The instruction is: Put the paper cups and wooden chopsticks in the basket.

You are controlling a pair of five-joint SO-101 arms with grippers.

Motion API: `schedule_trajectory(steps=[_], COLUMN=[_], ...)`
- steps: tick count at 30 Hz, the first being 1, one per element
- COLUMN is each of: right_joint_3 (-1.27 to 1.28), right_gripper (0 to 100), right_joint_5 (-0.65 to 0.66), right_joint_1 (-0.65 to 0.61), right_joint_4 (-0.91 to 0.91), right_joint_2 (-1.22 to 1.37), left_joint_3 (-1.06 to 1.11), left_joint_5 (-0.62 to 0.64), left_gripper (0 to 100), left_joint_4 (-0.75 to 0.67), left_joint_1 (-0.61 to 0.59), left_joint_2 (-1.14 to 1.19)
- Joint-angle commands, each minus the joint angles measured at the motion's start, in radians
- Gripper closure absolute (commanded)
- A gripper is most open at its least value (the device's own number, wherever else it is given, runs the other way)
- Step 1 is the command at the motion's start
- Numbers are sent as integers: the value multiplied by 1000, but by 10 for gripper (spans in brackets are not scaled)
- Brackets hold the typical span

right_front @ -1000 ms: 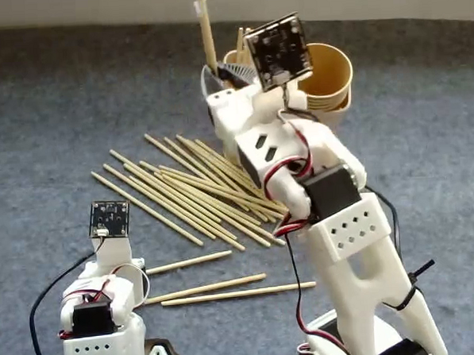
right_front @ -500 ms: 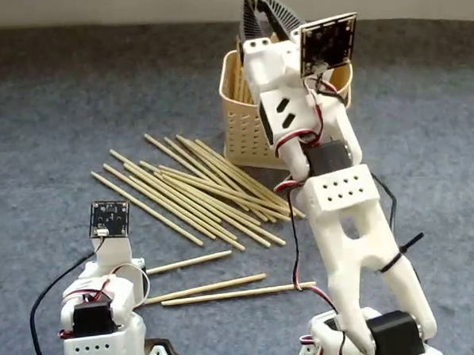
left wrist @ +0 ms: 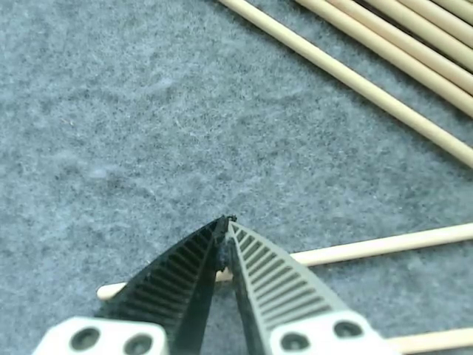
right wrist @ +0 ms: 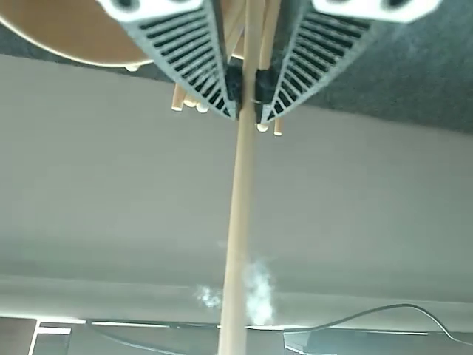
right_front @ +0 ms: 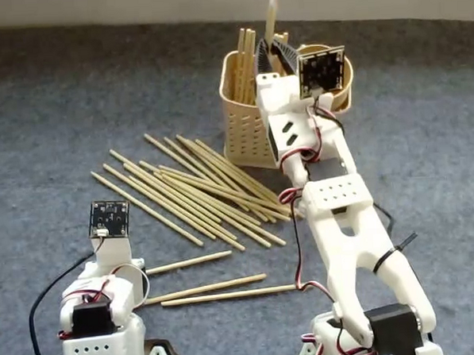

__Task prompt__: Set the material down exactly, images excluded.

__Solved problem__:
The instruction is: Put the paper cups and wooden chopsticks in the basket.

You are controlling a pair of five-joint SO-101 arms with grippers.

Motion API: `schedule_trajectory(steps=[_], COLUMN=[_], ...)`
- steps: tick count at 30 Hz, the first being 1, one per element
- COLUMN is each of: right_joint_3 (-1.27 to 1.28), right_gripper (0 to 100), right_joint_5 (-0.65 to 0.66), right_joint_1 (-0.65 to 0.61), right_joint_4 (-0.91 to 0.91), right_joint_2 (-1.22 to 1.37), left_joint_3 (-1.06 to 1.11), left_joint_5 (-0.62 to 0.64), left_gripper (0 to 100), left_joint_4 (-0.75 to 0.67), left_joint_1 (-0.61 to 0.59), left_joint_2 (-1.14 to 1.19)
- Joint-angle commands, each minus the joint angles measured at the motion's start, in radians
- Gripper closure absolute (commanded)
- A gripper is most open at its least value (the device's own number, wherever else it is given, runs the other way)
- Step 1 is the command at the motion's start
- Numbers are sent as integers: the value multiplied by 1000, but by 10 for gripper (spans in brackets are not scaled)
- Brackets hold the typical span

right_front @ -1000 ms: 
right_front @ -500 ms: 
left wrist @ +0 ms: 
right wrist @ +0 ms: 
right_front @ +0 ms: 

This completes the requested output.